THE WAILING ASTEROID
Copyright, (C), 1960, by Murray Leinster.



Chapter 1
THE SIGNALS from space began a little after midnight, local time, an a Friday.
They were first picked up in the South Pacific, just westward of the
International Date Line. A satellite-watching station on an island named Kalua
was the first to receive them, though nobody heard the first four or five
minutes. But it is certain that the very first message was picked up and
recorded by the monitor instruments.
The satellite-tracking unit on Kalua was practically a duplicate of all its
fellows. There was the station itself with a vertical antenna outside pointing
at the stars. There were various lateral antennae held two feet aboveground by
concrete posts.
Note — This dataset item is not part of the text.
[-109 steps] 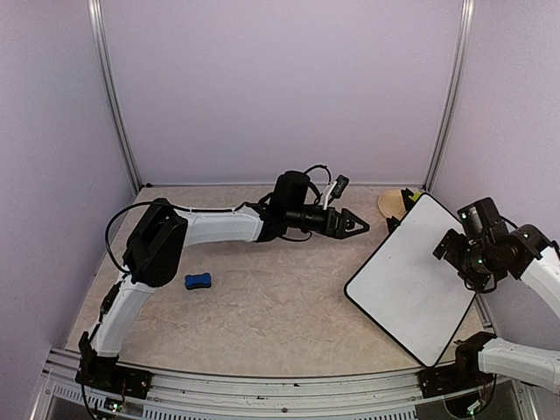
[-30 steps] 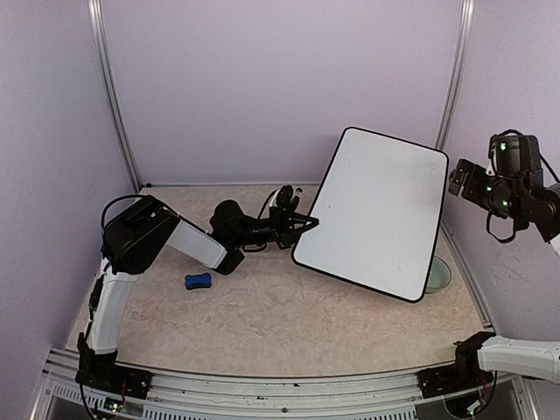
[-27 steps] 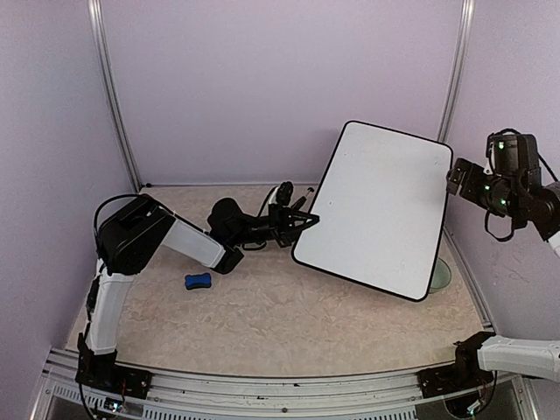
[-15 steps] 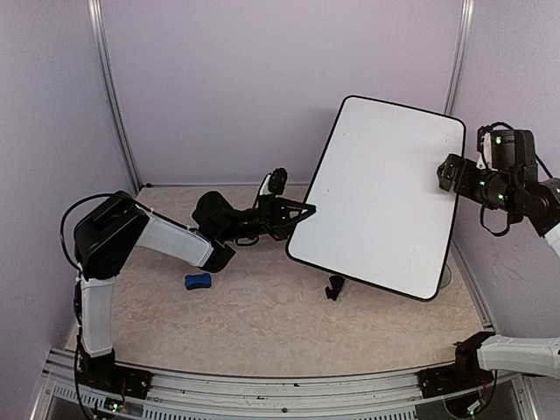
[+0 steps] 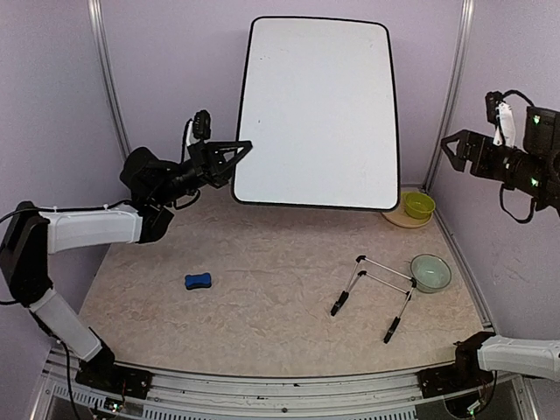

In the instrument room in the building a light burned over a
desk, three or four monitor lights glowed dimly to indicate that the
self-recording instruments were properly operating, and there was a
multiple-channel tape recorder built into the wall. Its twin tape reels turned
sedately, winding a brown plastic ribbon from one to the other at a moderate
pace.
The staff man on duty had gone to the installation's kitchen for a cup of
coffee. No sound originated in the room, unless one counted the fluttering of a
piece of weighted-down paper on the desk. Outside, palm trees whispered and
rustled their long fronds in the southeast trade wind under a sky full of
glittering stars. Beyond, there was the dull booming of surf upon the barrier
reef of the island. But the instruments made no sound. Only the tape reels
moved.
The signals began abruptly. They came out of a speaker and were instantly
recorded. They were elfin and brutelike and musical. They were crisp and
distinct. They did not form a melody, but nearly all the components of melody
were there. Pure musical notes, each with its own pitch, all of different
lengths, like quarter-notes and eighth-notes in music. The sounds needed only
rhythm and arrangement to form a plaintive tune.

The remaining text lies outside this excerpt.